A quelque temps de là, le jeune homme, sous un déguisement féminin, entra dans le palais pendant la nuit, enleva sa femme et la transporta de Sylivri-Capou jusqu'à une haute montagne.
« Je ne veux pas te tuer d'un seul coup, lui dit-il, mais je te ferai mourir à force de tortures! »
La princesse eut beau implorer sa pitié ; il resta sourd à ses prières.
Le voleur l'attacha par les cheveux à un arbre et il se mit à la tourmenter. Tout-à-coup, il vit venir un lièvre. Comme il avait une grande passion pour la chasse, il laissa sa femme pour poursuivre le lièvre.
Un voiturier vint à passer sur ces entrefaites. Il menait une charrette remplie de paille. La princesse supplia l'homme de la délivrer.
« Je suis, lui dit-elle, la fille de l'empereur. Si tu me sauves, tu recevras une forte récompense. »
Le voiturier détacha la princesse et la cacha sous la paille.
Le voleur revint vers sa femme, et, ne la trouvant pas, il se mit à sa recherche. Rencontrant le voiturier:
« N'as-tu pas vu passer une jeune fille?
– Je viens de la métairie.
– N'as-tu pas vu passer une jeune fille ?
– La paille est à mon patron.
– Es-tu sourd?
– Je vais te faire corriger par mon maître.
Le voleur crut avoir affaire à un sourd et s'en alla chercher ailleurs.
Dès son arrivée chez le paysan, la princesse fit prévenir son père qui se hâta d'envoyer une armée pour la ramener au palais.
Pour protéger la jeune fille contre les tentatives du voleur, on décida de faire construire au milieu de la mer une tour qui serait la demeure de la princesse.
Cette tour, bâtie en face des palais byzantins, fut nommée Kiz-Coulessi Tour à la fille
La fille de Constantin passait la journée au palais de son père, et la nuit, par un chemin souterrain, elle allait s'enfermer dans la tour avec ses servantes.

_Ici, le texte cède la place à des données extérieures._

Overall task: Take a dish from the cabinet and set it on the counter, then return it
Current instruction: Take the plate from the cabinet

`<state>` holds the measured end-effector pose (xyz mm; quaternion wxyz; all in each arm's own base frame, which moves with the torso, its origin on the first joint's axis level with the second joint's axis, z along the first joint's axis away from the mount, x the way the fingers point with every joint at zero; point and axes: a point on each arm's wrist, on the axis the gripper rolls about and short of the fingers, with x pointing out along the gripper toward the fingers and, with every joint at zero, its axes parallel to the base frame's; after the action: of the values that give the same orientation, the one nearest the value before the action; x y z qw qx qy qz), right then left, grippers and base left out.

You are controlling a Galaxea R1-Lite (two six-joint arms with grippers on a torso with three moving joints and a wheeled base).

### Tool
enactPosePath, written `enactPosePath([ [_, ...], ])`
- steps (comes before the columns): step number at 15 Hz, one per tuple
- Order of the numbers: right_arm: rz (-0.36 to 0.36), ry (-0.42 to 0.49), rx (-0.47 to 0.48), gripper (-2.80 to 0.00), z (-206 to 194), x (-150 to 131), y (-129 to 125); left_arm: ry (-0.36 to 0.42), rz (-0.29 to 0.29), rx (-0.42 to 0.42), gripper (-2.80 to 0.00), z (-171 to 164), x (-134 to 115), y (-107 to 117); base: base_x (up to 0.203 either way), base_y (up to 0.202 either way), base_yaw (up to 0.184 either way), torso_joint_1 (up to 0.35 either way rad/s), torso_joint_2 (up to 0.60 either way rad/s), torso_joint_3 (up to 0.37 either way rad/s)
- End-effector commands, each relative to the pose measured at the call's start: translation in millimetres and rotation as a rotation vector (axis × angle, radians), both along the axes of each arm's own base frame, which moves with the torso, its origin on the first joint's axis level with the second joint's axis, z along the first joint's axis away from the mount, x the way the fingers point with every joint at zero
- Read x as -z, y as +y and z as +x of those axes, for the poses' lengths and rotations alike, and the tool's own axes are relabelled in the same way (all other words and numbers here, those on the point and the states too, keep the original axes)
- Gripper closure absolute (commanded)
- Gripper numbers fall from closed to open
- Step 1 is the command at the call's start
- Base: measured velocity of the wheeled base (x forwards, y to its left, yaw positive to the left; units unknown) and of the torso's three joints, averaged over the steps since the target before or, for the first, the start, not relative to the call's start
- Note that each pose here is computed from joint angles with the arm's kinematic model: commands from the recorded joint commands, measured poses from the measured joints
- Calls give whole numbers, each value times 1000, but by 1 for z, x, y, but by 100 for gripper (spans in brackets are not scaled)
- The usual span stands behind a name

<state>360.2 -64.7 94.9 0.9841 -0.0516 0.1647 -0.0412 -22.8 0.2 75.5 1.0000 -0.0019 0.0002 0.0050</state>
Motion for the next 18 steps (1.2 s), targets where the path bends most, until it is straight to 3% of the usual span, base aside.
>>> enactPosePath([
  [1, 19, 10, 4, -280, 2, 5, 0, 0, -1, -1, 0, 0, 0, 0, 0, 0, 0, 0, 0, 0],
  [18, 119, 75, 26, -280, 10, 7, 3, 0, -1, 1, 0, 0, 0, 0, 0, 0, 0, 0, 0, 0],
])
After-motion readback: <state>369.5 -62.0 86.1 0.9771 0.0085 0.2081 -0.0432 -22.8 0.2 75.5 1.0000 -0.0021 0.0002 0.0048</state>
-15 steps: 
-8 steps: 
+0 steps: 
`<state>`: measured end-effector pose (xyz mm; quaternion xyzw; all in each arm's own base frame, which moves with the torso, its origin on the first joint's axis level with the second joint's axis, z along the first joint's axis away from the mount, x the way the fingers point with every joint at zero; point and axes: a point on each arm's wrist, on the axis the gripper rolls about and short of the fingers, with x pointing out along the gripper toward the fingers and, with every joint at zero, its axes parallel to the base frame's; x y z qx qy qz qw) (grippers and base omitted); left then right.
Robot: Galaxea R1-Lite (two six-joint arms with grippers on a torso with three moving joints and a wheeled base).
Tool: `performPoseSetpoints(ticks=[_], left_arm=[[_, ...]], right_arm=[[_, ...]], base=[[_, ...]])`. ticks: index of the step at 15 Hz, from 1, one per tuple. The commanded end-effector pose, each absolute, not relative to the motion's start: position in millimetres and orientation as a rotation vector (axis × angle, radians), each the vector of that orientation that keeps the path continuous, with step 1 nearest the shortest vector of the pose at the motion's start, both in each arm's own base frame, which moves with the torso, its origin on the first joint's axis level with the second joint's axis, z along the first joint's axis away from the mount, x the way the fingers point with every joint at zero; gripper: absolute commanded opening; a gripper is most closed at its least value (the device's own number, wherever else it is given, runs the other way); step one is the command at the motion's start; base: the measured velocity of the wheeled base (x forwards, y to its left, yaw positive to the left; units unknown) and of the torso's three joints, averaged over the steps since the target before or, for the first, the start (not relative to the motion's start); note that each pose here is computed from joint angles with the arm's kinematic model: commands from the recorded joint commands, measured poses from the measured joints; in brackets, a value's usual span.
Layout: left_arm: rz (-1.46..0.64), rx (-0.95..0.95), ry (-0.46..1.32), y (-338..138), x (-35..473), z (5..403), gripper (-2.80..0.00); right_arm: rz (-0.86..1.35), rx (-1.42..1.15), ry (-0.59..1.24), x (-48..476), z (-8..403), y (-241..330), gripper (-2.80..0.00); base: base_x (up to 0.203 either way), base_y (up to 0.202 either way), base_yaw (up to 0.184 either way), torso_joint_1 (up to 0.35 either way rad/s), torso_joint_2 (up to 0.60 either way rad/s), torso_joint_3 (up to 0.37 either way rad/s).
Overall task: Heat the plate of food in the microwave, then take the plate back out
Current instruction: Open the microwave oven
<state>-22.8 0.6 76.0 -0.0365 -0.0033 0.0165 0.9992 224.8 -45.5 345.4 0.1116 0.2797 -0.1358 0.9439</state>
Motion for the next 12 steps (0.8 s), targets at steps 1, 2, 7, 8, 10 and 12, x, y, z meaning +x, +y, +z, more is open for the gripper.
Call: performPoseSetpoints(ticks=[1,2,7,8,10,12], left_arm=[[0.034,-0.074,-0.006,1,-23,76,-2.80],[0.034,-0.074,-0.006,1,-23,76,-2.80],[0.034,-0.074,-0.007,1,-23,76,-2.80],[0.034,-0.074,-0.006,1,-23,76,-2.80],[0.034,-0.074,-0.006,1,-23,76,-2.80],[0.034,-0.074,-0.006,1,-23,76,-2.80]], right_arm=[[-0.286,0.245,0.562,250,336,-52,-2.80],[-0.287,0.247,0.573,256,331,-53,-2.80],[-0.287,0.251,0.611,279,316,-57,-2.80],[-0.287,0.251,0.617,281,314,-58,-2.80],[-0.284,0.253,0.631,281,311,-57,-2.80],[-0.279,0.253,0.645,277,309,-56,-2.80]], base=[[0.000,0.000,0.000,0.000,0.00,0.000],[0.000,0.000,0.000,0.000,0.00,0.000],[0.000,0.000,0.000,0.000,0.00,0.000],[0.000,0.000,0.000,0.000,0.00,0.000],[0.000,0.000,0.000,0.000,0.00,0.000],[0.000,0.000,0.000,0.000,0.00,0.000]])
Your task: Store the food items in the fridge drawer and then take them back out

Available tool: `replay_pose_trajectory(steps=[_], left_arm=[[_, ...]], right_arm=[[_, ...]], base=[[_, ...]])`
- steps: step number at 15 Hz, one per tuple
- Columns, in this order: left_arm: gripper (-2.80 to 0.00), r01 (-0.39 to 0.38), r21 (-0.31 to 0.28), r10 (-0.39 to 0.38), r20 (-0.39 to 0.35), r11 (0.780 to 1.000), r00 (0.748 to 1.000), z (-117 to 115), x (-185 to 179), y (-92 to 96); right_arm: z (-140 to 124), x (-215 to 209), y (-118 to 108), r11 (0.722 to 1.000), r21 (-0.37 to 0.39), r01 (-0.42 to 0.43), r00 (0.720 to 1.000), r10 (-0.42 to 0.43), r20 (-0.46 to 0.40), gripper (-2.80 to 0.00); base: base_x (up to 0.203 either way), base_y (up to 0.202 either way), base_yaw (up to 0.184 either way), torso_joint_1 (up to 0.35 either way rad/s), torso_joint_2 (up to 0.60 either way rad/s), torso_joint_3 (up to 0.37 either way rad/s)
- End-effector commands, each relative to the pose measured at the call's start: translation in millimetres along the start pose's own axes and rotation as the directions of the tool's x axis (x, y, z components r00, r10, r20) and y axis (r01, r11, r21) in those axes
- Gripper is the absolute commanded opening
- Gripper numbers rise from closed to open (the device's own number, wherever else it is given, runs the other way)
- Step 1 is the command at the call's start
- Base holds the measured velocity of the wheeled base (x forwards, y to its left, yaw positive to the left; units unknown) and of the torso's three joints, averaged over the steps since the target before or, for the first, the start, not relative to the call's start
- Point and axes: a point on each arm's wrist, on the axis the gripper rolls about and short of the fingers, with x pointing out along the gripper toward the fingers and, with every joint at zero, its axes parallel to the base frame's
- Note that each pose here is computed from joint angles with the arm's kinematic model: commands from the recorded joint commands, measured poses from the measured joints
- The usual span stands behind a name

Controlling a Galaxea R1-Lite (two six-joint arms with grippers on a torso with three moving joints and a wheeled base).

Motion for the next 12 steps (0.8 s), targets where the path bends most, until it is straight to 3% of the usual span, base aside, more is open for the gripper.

La tour était gardée par deux lions (On voit ces deux lions - en marbre dans le musée impérial de Constantinople) et par des soldats embusqués le long du Bosphore.
Un soir le voleur s'embarqua à Palata dans une barque israélite. Profitant de l'obscurité, il ordonna au batelier de s'approcher de la tour. Dès qu'il fut débarqué, il jeta deux têtes de moutons que les lions s'empressèrent de dévorer. Il profita de ce répit pour entrer dans la tour. Les servantes étaient endormies. Le voleur les égorgea et fut maître de sa femme.
« Cette fois, lui dit-il, tu ne sauras m'échapper! Je vais te tuer!
– Pourquoi veux-tu me tuer? Pourquoi me poursuis-tu? Quel mal t'ai-je donc fait? Je suis ta femme; traite-moi comme tu le dois !
– A chacun selon ses œuvres! Tu as es sayé de me tuer; je veux te faire mourir. Suis-moi. Il n'y a plus de salut pour toi! »
La princesse suivit le jeune homme. Mais, comme il marchait devant, elle ferma rapidement la porte sur lui et le laissa en dehors de la tour. Il fut aussitôt dévoré par les lions.
(1) Conté par Yussuf-Hafiz Zadé, Turc, né à Zile (Asie Mineure), âgé de 26 ans, étudiant en théologie.